— WHAT THE EXERCISE ASKS —
Below are records; give the number of their lines that hold the word "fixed", and write nothing more.

━━ PROVIDED RECORDS

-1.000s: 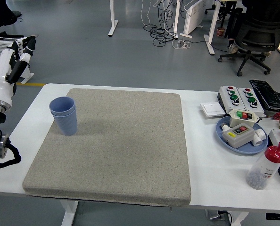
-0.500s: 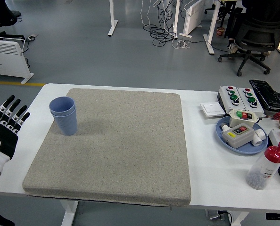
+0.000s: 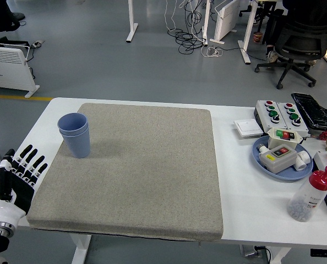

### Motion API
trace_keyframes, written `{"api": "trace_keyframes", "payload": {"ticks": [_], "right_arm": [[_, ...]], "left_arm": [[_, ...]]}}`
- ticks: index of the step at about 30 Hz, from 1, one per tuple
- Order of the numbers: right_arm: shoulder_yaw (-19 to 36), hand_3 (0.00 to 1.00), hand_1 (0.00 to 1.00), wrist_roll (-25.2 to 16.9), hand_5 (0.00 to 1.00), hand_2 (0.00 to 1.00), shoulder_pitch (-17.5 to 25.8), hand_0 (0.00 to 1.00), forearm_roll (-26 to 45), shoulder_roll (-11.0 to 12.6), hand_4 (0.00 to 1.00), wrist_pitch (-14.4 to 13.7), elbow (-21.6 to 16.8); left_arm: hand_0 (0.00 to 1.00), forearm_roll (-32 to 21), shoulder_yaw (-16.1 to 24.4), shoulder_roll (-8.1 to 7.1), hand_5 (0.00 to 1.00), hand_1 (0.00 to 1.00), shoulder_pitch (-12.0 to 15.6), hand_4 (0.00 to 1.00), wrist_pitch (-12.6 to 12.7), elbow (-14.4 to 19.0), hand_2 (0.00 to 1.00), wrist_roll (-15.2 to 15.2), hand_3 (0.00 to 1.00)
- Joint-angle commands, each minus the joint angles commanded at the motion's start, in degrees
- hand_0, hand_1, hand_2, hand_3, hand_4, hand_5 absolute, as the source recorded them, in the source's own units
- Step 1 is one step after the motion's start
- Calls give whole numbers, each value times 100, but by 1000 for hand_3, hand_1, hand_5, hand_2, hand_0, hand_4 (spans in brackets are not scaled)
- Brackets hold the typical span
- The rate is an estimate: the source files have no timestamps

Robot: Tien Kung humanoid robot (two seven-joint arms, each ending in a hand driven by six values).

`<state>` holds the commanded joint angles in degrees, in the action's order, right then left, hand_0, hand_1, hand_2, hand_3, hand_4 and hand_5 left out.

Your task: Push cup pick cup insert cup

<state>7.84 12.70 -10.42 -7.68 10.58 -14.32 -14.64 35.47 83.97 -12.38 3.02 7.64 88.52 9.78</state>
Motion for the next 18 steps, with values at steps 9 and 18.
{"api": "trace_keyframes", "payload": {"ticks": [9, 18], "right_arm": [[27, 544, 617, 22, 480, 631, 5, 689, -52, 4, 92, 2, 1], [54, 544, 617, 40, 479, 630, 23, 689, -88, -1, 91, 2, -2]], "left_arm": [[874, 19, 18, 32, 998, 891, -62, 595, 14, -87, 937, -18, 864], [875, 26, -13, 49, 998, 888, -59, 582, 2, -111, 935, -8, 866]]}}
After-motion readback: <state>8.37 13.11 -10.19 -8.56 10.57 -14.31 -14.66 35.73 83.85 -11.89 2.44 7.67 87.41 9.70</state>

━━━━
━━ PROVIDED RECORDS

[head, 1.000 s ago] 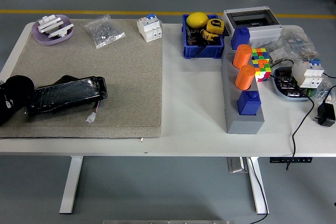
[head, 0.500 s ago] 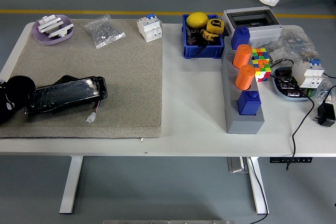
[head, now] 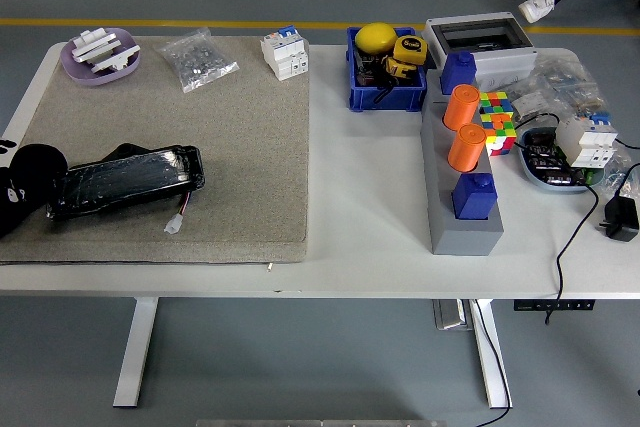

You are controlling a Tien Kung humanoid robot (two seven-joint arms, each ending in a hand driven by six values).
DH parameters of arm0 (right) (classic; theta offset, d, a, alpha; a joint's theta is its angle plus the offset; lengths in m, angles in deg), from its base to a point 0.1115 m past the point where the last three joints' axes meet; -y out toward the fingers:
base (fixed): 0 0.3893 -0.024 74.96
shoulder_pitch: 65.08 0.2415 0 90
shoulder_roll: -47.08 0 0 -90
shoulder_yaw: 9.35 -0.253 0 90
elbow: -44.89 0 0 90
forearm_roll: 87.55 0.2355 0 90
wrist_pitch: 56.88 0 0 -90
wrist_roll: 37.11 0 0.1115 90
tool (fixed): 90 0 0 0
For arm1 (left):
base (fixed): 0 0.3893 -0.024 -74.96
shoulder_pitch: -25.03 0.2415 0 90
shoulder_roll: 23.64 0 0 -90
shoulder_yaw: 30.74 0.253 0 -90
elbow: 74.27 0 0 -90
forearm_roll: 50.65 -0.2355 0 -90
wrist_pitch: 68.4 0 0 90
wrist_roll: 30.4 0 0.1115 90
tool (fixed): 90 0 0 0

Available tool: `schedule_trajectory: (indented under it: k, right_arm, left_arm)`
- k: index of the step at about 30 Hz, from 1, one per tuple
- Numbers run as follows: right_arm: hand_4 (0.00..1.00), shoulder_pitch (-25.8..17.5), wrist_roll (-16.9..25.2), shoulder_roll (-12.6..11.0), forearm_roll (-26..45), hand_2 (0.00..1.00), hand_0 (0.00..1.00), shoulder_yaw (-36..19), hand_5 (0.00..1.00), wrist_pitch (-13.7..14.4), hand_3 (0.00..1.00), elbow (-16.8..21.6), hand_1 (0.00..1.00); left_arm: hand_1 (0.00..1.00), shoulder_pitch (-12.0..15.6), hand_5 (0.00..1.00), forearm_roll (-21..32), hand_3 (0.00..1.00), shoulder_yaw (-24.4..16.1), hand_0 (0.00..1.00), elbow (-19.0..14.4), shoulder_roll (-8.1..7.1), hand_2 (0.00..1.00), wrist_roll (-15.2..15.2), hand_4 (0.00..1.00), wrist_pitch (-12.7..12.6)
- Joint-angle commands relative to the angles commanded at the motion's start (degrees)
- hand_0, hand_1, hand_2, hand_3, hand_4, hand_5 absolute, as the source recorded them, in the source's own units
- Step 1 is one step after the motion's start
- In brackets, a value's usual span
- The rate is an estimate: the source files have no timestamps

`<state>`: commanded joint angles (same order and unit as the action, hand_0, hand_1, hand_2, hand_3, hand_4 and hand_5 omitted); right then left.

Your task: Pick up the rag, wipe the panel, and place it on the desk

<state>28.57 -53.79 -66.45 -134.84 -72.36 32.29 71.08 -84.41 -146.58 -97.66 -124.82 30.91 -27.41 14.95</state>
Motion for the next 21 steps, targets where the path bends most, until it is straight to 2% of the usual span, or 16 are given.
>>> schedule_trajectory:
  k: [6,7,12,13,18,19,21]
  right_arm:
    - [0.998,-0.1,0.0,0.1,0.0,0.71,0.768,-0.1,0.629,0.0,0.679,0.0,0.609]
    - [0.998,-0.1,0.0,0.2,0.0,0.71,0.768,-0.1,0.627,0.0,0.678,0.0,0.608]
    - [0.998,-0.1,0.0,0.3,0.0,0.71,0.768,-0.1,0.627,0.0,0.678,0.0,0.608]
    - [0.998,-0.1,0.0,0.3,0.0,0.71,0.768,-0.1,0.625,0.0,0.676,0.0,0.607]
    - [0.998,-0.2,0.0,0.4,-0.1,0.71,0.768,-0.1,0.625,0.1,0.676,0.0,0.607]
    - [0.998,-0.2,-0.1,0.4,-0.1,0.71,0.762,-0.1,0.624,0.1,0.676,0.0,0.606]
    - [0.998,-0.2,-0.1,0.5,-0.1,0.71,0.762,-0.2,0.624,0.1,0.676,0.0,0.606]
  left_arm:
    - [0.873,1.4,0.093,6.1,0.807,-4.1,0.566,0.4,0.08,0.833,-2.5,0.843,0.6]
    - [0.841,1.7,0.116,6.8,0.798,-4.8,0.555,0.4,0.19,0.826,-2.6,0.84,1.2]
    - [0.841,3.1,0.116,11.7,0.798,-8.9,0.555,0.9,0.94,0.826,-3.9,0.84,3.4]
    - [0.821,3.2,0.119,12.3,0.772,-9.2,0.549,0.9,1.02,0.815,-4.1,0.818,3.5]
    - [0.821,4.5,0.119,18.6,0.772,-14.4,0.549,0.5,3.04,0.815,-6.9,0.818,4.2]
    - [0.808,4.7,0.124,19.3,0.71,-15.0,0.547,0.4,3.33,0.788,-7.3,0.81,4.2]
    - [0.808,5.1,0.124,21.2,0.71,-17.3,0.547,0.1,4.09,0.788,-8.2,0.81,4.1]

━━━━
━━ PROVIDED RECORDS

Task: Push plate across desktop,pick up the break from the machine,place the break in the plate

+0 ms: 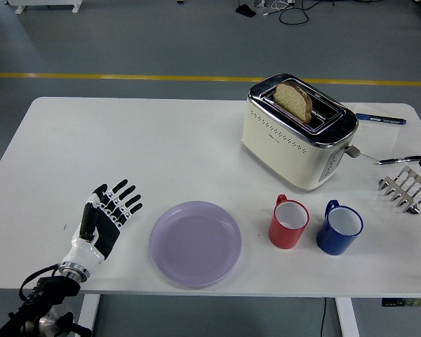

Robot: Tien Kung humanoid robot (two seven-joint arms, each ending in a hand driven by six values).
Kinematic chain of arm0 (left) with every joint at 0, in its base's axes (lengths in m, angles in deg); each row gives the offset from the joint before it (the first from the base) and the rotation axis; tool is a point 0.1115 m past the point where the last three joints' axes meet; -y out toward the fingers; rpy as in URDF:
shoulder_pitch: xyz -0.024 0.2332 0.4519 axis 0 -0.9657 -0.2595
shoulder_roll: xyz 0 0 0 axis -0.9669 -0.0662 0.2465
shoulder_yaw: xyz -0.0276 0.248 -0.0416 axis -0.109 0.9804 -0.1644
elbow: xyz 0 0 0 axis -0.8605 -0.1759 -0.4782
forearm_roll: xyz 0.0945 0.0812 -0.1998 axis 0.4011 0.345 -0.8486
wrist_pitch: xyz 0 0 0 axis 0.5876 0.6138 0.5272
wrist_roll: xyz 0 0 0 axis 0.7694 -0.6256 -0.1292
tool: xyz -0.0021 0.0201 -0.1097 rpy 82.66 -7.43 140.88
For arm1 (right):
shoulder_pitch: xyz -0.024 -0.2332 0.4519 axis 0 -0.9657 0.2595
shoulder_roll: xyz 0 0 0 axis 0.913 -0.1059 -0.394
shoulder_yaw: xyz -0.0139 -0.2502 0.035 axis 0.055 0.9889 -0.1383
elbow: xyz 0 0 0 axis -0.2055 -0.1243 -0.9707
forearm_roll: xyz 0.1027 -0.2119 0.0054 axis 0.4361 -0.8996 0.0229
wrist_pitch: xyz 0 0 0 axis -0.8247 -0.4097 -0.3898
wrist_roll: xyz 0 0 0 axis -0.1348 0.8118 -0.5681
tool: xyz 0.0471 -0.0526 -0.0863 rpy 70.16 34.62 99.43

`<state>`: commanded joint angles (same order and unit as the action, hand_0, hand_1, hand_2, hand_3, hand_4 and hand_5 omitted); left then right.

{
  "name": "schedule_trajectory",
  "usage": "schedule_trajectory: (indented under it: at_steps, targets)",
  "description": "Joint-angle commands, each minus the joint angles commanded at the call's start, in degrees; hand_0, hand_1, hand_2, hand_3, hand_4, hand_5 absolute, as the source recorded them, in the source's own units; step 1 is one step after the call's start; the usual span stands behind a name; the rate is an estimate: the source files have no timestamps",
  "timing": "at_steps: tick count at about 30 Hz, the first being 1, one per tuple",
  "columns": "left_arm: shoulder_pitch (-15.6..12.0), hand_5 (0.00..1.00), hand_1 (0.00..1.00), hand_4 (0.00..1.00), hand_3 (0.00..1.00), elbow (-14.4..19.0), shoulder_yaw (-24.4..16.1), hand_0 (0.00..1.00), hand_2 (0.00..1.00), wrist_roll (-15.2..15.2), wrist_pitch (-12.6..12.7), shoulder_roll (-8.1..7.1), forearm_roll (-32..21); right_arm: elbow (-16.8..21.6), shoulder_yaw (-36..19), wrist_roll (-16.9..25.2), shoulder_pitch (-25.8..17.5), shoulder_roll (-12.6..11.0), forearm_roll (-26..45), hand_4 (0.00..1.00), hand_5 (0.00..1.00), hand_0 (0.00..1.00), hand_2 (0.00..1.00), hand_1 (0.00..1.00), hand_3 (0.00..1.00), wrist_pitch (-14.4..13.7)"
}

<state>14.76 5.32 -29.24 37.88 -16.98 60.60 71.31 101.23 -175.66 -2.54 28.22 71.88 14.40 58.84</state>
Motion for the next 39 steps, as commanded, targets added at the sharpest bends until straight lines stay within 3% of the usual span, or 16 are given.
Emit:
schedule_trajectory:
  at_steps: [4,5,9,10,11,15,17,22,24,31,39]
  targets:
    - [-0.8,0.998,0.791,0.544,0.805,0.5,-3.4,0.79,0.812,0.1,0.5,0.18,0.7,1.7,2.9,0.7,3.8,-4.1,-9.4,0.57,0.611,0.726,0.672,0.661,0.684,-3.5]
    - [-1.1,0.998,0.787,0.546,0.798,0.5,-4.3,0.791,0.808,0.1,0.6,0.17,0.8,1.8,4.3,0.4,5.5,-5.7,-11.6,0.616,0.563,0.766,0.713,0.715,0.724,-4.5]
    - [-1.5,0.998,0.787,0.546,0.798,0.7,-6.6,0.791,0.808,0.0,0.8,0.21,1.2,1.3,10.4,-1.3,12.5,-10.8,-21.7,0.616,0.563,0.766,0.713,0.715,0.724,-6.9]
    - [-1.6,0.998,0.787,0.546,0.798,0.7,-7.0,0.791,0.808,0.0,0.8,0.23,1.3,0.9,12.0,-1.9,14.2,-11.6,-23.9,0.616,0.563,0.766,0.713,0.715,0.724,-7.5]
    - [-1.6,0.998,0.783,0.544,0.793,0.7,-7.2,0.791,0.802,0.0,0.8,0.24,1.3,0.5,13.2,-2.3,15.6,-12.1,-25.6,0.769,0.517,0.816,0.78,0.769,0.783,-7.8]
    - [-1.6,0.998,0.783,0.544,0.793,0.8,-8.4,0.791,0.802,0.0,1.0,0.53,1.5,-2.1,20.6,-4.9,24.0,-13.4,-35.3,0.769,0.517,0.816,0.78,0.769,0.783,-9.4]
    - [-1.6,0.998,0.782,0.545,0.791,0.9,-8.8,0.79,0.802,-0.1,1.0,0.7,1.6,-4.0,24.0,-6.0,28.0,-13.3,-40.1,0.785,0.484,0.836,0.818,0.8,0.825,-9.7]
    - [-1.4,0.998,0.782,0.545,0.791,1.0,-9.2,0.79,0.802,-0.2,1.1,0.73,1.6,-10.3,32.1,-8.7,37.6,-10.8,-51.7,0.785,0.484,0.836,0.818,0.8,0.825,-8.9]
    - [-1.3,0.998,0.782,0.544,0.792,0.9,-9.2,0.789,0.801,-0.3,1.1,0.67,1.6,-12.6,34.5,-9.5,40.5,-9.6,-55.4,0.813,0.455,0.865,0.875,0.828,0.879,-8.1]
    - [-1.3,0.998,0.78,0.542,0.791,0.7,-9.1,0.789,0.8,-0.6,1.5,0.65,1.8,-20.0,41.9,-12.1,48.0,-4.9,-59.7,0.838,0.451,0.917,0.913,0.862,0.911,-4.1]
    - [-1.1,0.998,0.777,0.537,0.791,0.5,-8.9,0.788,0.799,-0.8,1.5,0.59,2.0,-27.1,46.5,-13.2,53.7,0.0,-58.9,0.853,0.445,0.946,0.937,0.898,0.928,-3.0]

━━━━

— ANSWER TO THE EXERCISE —
4